The ability to perform such statistical identification has a significant impact on medical research that mines historical data. Researchers in this area are generally unable to obtain informed consent from those whose records are being used because of the large sample sizes that are mined in such studies. Often many of the subjects are unavailable to provide such consent, either because they are deceased or because the contact information in the record is out of date. Without such consent, both the ethics of the profession and current federal privacy regulations mandate that the information be rendered anonymous.
There are technologies for anonymization that have been developed for statistical disclosure limitation. As noted in Chapter 3, the core concept behind such technology is to randomly scramble the information in complex records in such a way as to make it impractical to correlate an individual record and a particular person while maintaining the statistical relationships between those parts of the record being analyzed. However, such technologies can often mask just the kinds of relationships that medical research is trying to discover. When the information to be correlated is known before the anonymization occurs, such techniques are often valuable. However, often these studies are an attempt to discover correlations that are not known before examining the data. In such cases, de-identification can mask the very correlations that are the goal of the study.

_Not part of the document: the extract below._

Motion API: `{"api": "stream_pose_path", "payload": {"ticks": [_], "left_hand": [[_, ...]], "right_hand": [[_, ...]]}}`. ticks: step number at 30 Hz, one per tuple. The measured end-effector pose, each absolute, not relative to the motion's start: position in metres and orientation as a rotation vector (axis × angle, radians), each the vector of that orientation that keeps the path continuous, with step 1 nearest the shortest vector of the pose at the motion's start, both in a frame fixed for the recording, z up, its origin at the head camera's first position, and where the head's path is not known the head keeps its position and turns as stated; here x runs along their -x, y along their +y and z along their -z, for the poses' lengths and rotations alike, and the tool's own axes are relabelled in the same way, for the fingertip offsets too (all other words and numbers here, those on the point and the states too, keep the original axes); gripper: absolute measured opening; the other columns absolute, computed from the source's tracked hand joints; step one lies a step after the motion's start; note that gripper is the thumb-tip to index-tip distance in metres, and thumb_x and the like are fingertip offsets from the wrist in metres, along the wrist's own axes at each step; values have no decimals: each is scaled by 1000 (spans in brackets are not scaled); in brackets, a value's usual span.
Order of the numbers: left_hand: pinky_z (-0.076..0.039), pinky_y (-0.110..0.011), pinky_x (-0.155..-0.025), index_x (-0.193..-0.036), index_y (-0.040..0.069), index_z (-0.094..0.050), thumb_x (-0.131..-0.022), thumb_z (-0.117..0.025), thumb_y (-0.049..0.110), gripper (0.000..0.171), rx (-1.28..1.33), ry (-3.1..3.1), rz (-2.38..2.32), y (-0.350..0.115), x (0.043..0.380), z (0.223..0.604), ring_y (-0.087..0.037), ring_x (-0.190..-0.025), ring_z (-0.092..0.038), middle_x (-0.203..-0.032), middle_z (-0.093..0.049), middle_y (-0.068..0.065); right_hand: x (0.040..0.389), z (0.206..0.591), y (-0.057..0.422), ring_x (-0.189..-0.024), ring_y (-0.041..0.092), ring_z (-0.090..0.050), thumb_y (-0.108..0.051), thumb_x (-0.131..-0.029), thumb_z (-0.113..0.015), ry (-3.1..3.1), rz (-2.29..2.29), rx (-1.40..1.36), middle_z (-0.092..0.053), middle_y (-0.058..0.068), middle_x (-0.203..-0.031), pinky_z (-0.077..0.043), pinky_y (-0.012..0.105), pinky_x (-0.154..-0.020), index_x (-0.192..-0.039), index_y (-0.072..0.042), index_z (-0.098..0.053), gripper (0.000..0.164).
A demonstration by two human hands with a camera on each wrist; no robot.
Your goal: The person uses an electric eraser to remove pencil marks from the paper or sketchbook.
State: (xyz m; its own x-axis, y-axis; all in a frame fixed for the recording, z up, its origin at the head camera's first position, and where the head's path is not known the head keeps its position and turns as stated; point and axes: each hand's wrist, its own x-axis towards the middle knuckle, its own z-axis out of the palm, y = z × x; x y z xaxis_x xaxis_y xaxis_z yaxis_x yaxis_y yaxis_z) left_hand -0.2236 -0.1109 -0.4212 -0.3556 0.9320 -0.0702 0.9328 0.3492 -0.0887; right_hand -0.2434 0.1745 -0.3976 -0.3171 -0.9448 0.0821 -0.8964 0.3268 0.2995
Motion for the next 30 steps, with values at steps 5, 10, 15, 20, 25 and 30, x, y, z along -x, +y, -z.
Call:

Part of the problem with the notion of anonymization of records is that the regulations regarding the use of anonymized information treat the notion as a binary relation—either the record has been anonymized, or it is individually identifiable information. However, since much of the information is such that it lends itself to statistical correlation, the notion of anonymization is more accurately represented as a probability that the collection of information can be used to identify an individual out of a target population at an affordable cost. If the probability must be zero, much of the wealth of medical information that is available for long-term statistical study will be far more difficult to obtain or use in such research.
A further confusion is that guidelines and regulations often speak of “de-identified” information even though a close reading suggests that they mean anonymized (i.e., information for which re-identification is for practical purposes impossible).